Since the minibatch gradient is composed of :math:`b := |\mathcal{B}_t|`
independent gradients which are being averaged, its standard deviation
is reduced by a factor of :math:`b^{-\frac{1}{2}}`. This, by itself, is
a good thing, since it means that the updates are more reliably aligned
with the full gradient.
Naively this would indicate that choosing a large minibatch
:math:`\mathcal{B}_t` would be universally desirable. Alas, after some
point, the additional reduction in standard deviation is minimal when
compared to the linear increase in computational cost. In practice we
pick a minibatch that is large enough to offer good computational
efficiency while still fitting into the memory of a GPU. To illustrate
the savings let’s have a look at some code. In it we perform the same
matrix-matrix multiplication, but this time broken up into “minibatches”
of 64 columns at a time.
.. code:: python
timer.start()
for j in range(0, 256, 64):
A[:, j:j+64] = np.dot(B, C[:, j:j+64])
timer.stop()
print("Performance in Gigaflops: block {:.3f}".format(2/timer.times[3]))
.. parsed-literal::
:class: output
Performance in Gigaflops: block 534.272
As we can see, the computation on the minibatch is essentially as
efficient as on the full matrix. A word of caution is in order. In
:numref:`sec_batch_norm` we used a type of regularization that was
heavily dependent on the amount of variance in a minibatch. As we
increase the latter, the variance decreases and with it the benefit of
the noise-injection due to batch normalization. See e.g.,
:cite:`Ioffe.2017` for details on how to rescale and compute the
appropriate terms.
Reading the Dataset
-------------------
Let’s have a look at how minibatches are efficiently generated from
data. In the following we use a dataset developed by NASA to test the
wing `noise from different
aircraft `__
to compare these optimization algorithms. For convenience we only use
the first :math:`1,500` examples. The data is whitened for
preprocessing, i.e., we remove the mean and rescale the variance to
:math:`1` per coordinate.
.. code:: python
# Saved in the d2l package for later use
d2l.DATA_HUB['airfoil'] = (d2l.DATA_URL + 'airfoil_self_noise.dat',
'76e5be1548fd8222e5074cf0faae75edff8cf93f')

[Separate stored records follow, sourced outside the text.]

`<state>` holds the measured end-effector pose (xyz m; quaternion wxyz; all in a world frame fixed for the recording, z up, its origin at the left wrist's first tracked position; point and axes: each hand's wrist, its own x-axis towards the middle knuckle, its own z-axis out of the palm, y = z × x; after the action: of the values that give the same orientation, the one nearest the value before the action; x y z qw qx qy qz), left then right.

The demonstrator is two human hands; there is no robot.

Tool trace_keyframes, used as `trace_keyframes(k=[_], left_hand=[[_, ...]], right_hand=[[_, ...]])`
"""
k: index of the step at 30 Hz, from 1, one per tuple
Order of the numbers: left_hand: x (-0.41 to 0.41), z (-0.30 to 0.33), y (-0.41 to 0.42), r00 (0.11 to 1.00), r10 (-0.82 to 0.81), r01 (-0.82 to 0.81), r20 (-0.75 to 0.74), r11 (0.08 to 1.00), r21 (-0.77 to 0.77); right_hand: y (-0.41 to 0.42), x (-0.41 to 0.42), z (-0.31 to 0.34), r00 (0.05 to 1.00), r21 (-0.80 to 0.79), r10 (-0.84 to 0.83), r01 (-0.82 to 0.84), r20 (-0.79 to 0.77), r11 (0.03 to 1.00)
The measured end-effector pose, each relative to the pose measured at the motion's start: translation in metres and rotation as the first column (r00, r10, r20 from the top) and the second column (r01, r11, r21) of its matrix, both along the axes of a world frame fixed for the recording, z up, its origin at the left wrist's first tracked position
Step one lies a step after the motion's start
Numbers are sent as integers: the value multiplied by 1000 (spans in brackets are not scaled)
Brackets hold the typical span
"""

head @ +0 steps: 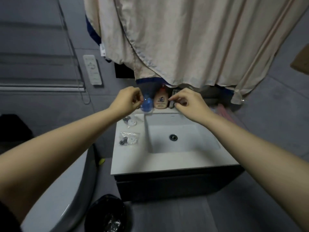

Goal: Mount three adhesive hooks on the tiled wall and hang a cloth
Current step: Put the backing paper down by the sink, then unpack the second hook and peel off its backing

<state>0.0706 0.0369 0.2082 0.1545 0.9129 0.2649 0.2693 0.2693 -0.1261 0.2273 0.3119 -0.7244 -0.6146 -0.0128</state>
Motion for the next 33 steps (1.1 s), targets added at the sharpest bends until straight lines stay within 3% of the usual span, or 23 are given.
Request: trace_keyframes(k=[9,15,20,25,29,33], left_hand=[[-47,-82,43,988,147,-153,-42,954,-257],[-58,-137,57,925,347,-379,-155,823,-422],[-42,-181,63,802,570,-532,-177,548,-645],[-19,-219,64,730,590,-457,-345,47,-888],[-11,-246,65,632,678,-407,-375,-121,-905],[2,-259,55,438,810,-303,-390,-275,-912]], right_hand=[[60,-7,-75,996,-275,79,-86,-37,958],[101,2,-133,977,-410,143,-198,-160,890],[143,19,-172,935,-528,193,-330,-298,783],[186,35,-201,887,-603,194,-432,-420,670],[224,34,-226,858,-631,200,-489,-474,602],[242,24,-247,834,-655,219,-536,-506,533]])
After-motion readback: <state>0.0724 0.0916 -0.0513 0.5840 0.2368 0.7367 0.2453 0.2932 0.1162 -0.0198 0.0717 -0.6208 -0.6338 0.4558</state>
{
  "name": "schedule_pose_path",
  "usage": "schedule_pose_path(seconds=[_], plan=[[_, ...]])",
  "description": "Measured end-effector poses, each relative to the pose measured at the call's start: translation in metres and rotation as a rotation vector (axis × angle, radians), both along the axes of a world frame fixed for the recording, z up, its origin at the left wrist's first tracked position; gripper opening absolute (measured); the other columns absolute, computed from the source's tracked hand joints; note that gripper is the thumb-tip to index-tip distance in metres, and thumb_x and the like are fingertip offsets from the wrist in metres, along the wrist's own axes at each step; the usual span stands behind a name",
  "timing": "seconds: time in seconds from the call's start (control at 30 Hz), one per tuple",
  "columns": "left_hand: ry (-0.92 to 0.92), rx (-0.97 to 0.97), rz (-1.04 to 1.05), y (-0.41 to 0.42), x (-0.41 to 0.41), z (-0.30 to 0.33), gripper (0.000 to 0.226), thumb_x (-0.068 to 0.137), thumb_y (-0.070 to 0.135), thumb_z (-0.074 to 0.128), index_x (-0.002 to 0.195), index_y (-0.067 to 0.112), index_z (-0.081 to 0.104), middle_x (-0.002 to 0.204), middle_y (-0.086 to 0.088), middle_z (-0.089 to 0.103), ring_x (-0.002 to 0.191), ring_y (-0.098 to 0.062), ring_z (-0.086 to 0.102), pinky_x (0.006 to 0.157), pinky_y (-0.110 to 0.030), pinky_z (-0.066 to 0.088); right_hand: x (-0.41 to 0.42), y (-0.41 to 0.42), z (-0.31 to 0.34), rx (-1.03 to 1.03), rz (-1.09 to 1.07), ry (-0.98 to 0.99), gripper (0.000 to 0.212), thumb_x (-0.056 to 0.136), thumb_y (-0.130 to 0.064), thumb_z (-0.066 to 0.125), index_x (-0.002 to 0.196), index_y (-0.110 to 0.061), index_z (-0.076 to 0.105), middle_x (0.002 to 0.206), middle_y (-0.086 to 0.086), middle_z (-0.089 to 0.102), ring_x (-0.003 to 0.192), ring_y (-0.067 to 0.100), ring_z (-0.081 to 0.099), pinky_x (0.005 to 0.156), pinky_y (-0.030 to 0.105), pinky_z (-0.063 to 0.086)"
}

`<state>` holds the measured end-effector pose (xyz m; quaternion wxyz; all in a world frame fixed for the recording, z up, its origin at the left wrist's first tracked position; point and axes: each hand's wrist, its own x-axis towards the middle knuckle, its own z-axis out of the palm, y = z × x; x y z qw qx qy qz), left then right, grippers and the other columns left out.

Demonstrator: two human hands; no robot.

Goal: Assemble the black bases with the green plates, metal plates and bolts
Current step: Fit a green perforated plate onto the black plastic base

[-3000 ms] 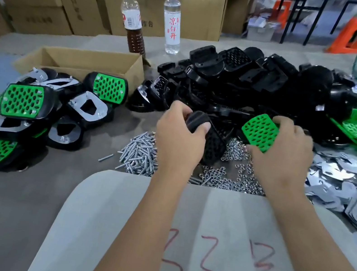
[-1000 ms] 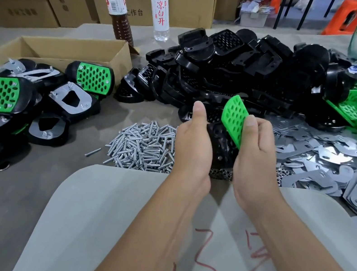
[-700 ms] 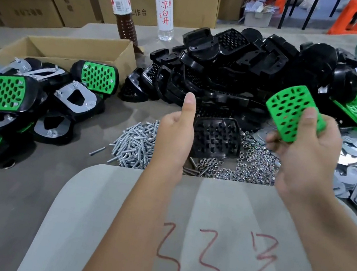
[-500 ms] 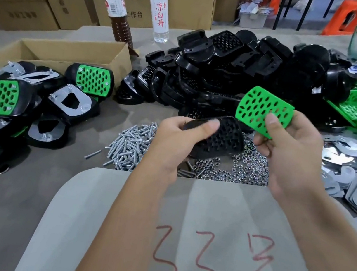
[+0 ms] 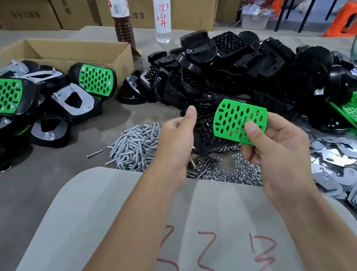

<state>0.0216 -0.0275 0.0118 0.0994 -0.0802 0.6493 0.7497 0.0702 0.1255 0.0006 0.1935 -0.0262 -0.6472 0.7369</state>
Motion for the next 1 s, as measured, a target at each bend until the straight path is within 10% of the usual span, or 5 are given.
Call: schedule_pose_path(seconds=[0.3,0.47,0.73,1.0], plan=[[0.051,0.042,0.053,0.002,0.0,0.0,0.045,0.107,0.047,0.052,0.092,0.007,0.066,0.09,-0.01,0.08,0.089,-0.026,0.078,0.082,-0.045,0.065,0.0,-0.001,-0.004,0.163,-0.07,-0.009,0.013,0.101,-0.008,0.067,0.108,-0.019,0.069,0.085,0.01,0.079,0.047,0.012,0.05,0.047,0.028,0.045],[0.065,0.006,0.072,0.003,-0.001,-0.002,0.04,0.106,0.051,0.052,0.097,0.013,0.058,0.094,-0.014,0.066,0.091,-0.03,0.067,0.103,-0.063,0.051,0.0,-0.003,-0.006,0.243,-0.128,0.025,0.018,0.102,-0.012,0.065,0.11,-0.028,0.066,0.084,0.0,0.079,0.053,0.006,0.057,0.054,0.026,0.047],[0.181,-0.085,0.043,0.007,-0.002,-0.011,0.047,0.108,0.047,0.049,0.08,0.012,0.063,0.062,0.005,0.067,0.054,-0.008,0.065,0.049,-0.028,0.055,0.001,-0.01,-0.004,0.408,-0.131,-0.047,0.029,0.095,-0.014,0.076,0.121,-0.02,0.066,0.093,-0.004,0.08,0.075,0.012,0.078,0.063,0.035,0.063],[0.179,-0.055,0.033,0.006,0.0,-0.015,0.046,0.105,0.042,0.06,0.085,0.002,0.065,0.066,-0.002,0.067,0.054,-0.013,0.063,0.047,-0.026,0.051,0.0,-0.01,-0.003,0.442,-0.207,-0.159,0.019,0.091,-0.022,0.081,0.102,-0.023,0.066,0.077,-0.01,0.079,0.061,0.012,0.075,0.059,0.04,0.061]])
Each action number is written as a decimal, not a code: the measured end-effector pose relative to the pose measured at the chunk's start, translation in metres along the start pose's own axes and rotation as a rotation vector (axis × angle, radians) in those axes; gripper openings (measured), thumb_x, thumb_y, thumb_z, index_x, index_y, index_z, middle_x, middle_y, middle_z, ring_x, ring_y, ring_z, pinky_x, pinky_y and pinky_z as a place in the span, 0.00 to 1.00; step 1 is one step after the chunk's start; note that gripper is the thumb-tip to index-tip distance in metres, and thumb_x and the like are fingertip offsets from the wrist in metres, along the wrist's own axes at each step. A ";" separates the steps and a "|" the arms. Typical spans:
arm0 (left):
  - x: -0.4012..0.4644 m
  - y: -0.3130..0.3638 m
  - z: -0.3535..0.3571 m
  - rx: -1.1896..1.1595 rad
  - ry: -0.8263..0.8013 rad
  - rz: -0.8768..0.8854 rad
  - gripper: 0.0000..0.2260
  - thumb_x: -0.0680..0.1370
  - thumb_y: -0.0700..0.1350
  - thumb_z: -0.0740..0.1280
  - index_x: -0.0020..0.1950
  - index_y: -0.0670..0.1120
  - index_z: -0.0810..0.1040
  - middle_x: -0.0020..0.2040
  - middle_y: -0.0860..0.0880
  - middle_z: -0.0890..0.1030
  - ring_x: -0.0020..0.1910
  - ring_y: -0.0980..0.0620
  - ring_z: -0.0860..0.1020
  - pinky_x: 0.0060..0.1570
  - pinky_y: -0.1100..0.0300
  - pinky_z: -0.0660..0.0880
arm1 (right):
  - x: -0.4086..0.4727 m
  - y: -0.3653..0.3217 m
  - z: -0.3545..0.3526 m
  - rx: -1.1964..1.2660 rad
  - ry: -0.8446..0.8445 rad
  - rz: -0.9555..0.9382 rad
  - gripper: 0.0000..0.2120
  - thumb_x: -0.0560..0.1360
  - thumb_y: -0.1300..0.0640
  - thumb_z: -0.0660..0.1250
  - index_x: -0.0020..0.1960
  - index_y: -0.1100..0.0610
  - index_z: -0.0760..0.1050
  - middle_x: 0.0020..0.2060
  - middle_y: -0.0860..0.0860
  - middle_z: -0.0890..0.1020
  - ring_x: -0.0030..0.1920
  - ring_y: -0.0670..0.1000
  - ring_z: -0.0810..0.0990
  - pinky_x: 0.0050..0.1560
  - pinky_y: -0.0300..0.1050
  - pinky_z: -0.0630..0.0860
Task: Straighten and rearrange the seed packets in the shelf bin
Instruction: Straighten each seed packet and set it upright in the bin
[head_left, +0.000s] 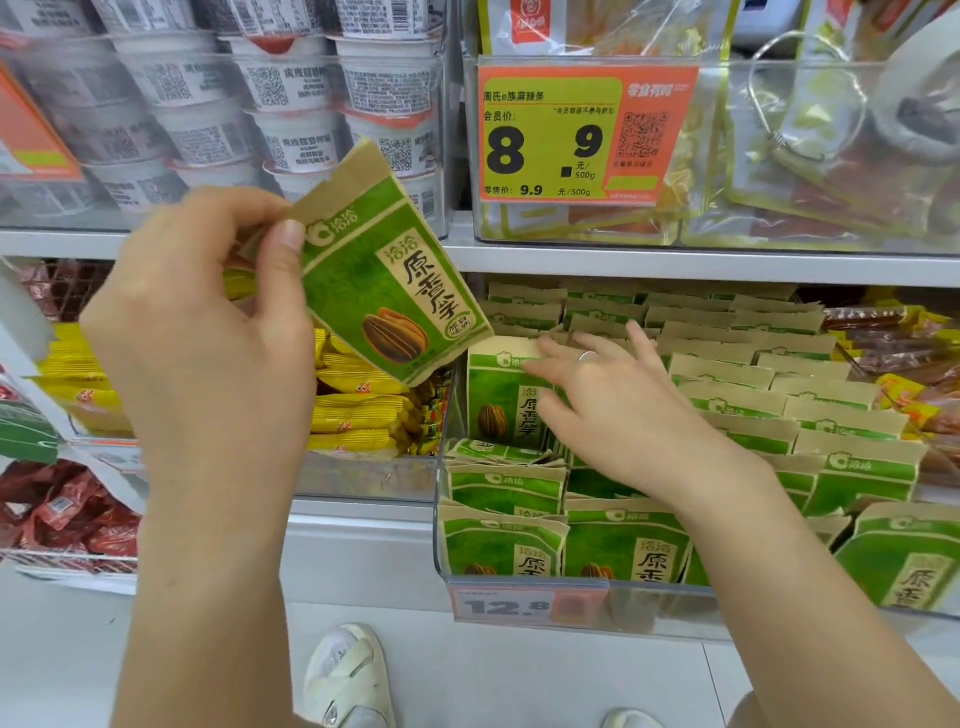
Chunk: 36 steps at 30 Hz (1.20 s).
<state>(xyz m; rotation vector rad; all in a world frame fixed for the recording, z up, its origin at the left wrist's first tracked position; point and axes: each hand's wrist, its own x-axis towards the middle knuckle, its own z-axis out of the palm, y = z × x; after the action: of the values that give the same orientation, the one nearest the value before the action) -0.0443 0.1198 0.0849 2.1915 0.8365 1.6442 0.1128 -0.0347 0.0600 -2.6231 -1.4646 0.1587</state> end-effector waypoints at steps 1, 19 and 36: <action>-0.001 0.001 0.001 -0.003 -0.004 0.007 0.10 0.81 0.52 0.61 0.57 0.49 0.77 0.49 0.53 0.77 0.52 0.46 0.78 0.52 0.42 0.76 | 0.002 -0.002 0.001 -0.029 -0.016 0.008 0.21 0.83 0.50 0.48 0.75 0.47 0.62 0.77 0.46 0.58 0.77 0.51 0.53 0.74 0.60 0.36; -0.005 0.007 0.000 0.047 -0.015 0.043 0.08 0.80 0.44 0.64 0.53 0.43 0.81 0.45 0.52 0.76 0.45 0.48 0.77 0.47 0.53 0.73 | 0.009 -0.016 0.008 0.010 -0.031 0.038 0.22 0.82 0.51 0.47 0.73 0.52 0.65 0.67 0.53 0.75 0.69 0.52 0.69 0.76 0.55 0.50; -0.005 0.008 -0.002 -0.008 0.006 0.022 0.08 0.80 0.44 0.64 0.53 0.43 0.81 0.45 0.52 0.77 0.44 0.53 0.75 0.42 0.71 0.68 | -0.003 -0.005 -0.004 0.357 0.154 -0.034 0.17 0.80 0.48 0.59 0.69 0.43 0.71 0.47 0.43 0.82 0.23 0.39 0.70 0.38 0.36 0.72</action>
<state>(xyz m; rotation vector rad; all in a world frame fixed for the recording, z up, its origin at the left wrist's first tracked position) -0.0449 0.1105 0.0863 2.1989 0.8085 1.6616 0.1074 -0.0349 0.0650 -2.2717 -1.2932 0.1901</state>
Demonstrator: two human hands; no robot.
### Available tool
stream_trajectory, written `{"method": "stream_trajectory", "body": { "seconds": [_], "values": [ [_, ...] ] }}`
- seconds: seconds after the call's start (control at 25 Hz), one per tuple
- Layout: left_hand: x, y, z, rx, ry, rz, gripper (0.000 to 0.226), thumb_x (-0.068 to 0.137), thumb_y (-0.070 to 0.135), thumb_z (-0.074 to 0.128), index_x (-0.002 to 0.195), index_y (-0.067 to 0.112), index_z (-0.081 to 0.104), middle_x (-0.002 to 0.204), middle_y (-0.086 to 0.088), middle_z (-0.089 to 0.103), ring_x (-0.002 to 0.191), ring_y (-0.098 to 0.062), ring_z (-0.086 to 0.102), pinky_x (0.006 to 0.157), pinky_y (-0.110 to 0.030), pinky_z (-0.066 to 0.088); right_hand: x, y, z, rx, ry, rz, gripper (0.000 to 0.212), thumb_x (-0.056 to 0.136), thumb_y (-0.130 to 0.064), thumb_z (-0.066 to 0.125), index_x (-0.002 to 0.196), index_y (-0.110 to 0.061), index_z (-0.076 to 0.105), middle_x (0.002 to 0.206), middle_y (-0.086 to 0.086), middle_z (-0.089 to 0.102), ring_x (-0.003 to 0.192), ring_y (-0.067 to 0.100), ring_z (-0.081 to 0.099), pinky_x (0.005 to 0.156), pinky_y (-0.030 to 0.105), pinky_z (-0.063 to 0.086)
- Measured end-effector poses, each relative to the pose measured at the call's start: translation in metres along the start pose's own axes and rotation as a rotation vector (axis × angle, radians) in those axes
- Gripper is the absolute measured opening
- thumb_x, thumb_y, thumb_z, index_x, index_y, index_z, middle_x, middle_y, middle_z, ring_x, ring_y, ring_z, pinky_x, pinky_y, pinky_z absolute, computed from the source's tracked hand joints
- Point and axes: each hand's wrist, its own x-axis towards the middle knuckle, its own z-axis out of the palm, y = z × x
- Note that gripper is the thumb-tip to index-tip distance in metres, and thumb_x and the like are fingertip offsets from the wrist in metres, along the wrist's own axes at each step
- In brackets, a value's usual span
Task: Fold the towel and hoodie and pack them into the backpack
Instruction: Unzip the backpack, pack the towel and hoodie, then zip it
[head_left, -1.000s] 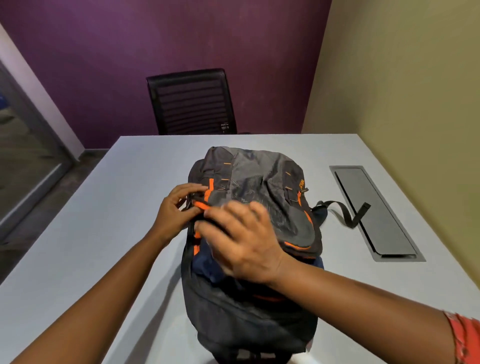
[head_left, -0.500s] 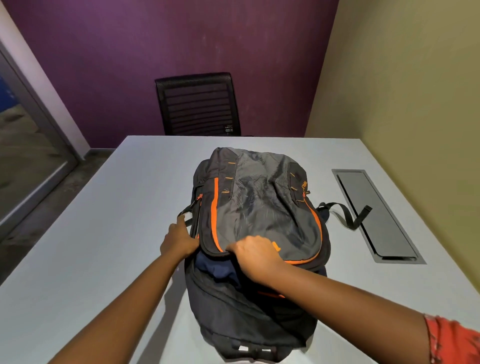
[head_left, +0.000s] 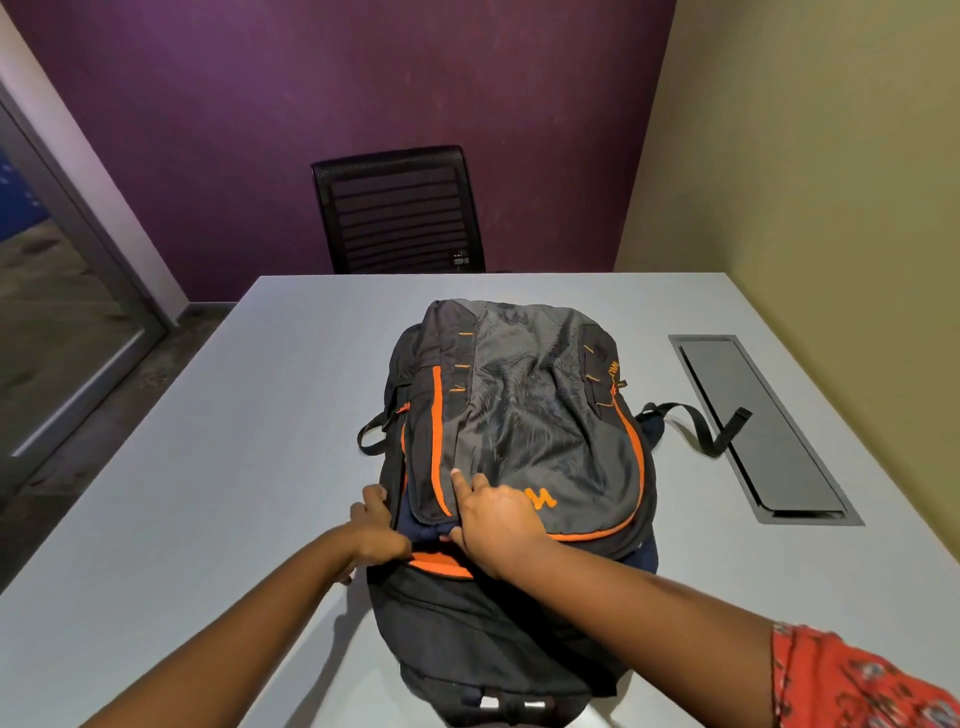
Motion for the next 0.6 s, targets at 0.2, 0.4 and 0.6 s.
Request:
{"method": "stream_trajectory", "body": {
  "seconds": [0.2, 0.4, 0.6],
  "values": [
    [-0.003, 0.005, -0.002, -0.118, 0.029, 0.06, 0.088, 0.054, 0.04, 0.063, 0.128, 0.02, 0.019, 0.119, -0.009, 0.03, 0.115, -0.027, 0.038, 0.099, -0.038, 0.039, 0.005, 0.003, -0.013, 0.151, 0.004, -0.002, 0.041, 0.083, -0.032, 0.066, 0.114, -0.005, 0.059, 0.114, 0.016, 0.063, 0.106, 0.034, 0.06, 0.071, 0.034, 0.042],
    [0.0, 0.0, -0.004, -0.152, 0.004, 0.124, 0.105, 0.052, 0.03, 0.052, 0.146, 0.025, 0.004, 0.143, -0.012, 0.026, 0.13, -0.031, 0.032, 0.109, -0.044, 0.033, 0.01, 0.017, -0.034, 0.583, -0.092, 0.026, 0.027, 0.06, -0.022, 0.086, 0.082, -0.014, 0.073, 0.09, 0.009, 0.074, 0.086, 0.021, 0.067, 0.061, 0.022, 0.042],
    [-0.014, 0.009, -0.023, -0.197, -0.223, 0.193, 0.101, 0.053, 0.025, 0.049, 0.144, 0.038, 0.005, 0.143, 0.001, 0.028, 0.126, -0.021, 0.03, 0.098, -0.038, 0.029, 0.011, 0.016, -0.03, 0.438, -0.221, -0.109, 0.028, 0.069, -0.02, 0.081, 0.094, -0.009, 0.074, 0.097, 0.01, 0.073, 0.092, 0.022, 0.065, 0.062, 0.02, 0.041]
  ]
}}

# Saved in the d2l package for later use
def get_data_ch11(batch_size=10, n=1500):
data = np.genfromtxt(d2l.download('airfoil'),
dtype=np.float32, delimiter='\t')
data = (data - data.mean(axis=0)) / data.std(axis=0)
data_iter = d2l.load_array(
(data[:n, :-1], data[:n, -1]), batch_size, is_train=True)
return data_iter, data.shape[1]-1
Implementation from Scratch
---------------------------
Recall the minibatch SGD implementation from
:numref:`sec_linear_scratch`. In the following we provide a slightly
more general implementation. For convenience it has the same call
signature as the other optimization algorithms introduced later in this
chapter. Specifically, we add the status input ``states`` and place the
hyperparameter in dictionary ``hyperparams``. In addition, we will
average the loss of each minibatch example in the training function, so
the gradient in the optimization algorithm does not need to be divided
by the batch size.
.. code:: python
def sgd(params, states, hyperparams):
for p in params:
p[:] -= hyperparams['lr'] * p.grad
Next, we implement a generic training function to facilitate the use of
the other optimization algorithms introduced later in this chapter. It
initializes a linear regression model and can be used to train the model
with minibatch SGD and other algorithms introduced subsequently.
.. code:: python
# Saved in the d2l package for later use
def train_ch11(trainer_fn, states, hyperparams, data_iter,
feature_dim, num_epochs=2):
# Initialization
w = np.random.normal(scale=0.01, size=(feature_dim, 1))
b = np.zeros(1)
w.attach_grad()
b.attach_grad()
net, loss = lambda X: d2l.linreg(X, w, b), d2l.squared_loss
# Train
animator = d2l.Animator(xlabel='epoch', ylabel='loss',
xlim=[0, num_epochs], ylim=[0.22, 0.35])
n, timer = 0, d2l.Timer()
for _ in range(num_epochs):
for X, y in data_iter:
with autograd.record():
l = loss(net(X), y).mean()
l.backward()
trainer_fn([w, b], states, hyperparams)
n += X.shape[0]
if n % 200 == 0:
timer.stop()
animator.add(n/X.shape[0]/len(data_iter),
(d2l.evaluate_loss(net, data_iter, loss),))
timer.start()
print('loss: %.3f, %.3f sec/epoch' % (animator.Y[0][-1], timer.avg()))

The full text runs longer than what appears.